IN RE PROPOSED AMENDMENT OF RULE 7.305, 462 Mich. 1208 (2000)

Proposed Amendment of Rule 7.305 of the Michigan Court Rules.

98-10.Supreme Court of Michigan.
June 16, 2000. As corrected June 20, 2000.

Order Entered June 16, 2000:

On order of the Court, notice and an opportunity for comment in writing and at public hearings having been provided, and consideration having been given to the comments received, the Court is not persuaded that subrule 7.305(B) of the Michigan Court Rules should be repealed.

WEAVER, C.J. (dissenting).

I would repeal MCR 7.305(B) because I believe it represents an unconstitutional expansion of judicial power and, therefore, I dissent from the majority decision to retain the rule.

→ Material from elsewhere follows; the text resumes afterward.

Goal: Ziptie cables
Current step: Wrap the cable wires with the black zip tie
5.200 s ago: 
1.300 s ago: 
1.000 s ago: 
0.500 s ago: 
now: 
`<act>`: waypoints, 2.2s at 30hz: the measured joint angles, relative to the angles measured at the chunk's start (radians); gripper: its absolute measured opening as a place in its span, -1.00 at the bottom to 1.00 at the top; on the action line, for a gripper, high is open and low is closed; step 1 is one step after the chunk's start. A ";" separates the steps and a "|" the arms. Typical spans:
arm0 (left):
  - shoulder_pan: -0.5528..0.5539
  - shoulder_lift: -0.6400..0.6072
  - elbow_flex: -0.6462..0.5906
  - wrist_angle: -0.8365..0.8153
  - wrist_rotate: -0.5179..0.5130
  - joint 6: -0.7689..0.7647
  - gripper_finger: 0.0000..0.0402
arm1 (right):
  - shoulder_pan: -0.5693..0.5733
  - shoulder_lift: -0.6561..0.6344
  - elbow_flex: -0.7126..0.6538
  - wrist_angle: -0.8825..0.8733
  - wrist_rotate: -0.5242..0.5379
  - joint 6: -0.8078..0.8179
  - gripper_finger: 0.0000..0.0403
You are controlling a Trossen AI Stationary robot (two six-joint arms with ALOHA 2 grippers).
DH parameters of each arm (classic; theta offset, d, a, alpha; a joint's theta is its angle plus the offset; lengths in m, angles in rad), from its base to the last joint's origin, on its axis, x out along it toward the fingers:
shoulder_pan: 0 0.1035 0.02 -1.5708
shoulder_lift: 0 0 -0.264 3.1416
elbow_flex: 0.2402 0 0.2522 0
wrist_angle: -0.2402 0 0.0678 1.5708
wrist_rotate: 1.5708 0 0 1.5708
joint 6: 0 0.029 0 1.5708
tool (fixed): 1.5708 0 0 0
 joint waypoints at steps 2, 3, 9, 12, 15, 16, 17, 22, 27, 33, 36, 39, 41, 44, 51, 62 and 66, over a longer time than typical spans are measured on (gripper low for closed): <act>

MCR 7.305(B) allows a federal court or state appellate court, and after the effectiveness of file no. 98-24, a tribal court, to certify a question to the Michigan Supreme Court when considering “a question that Michigan law may resolve and that is not controlled by Michigan Supreme Court precedent. . . .” By its express terms, MCR 7.305(B) purports to authorize this Court to issue an interpretation of law with no binding effect on either the certifying court or on this Court; the rule requires only that “Michigan law may resolve” the certified question.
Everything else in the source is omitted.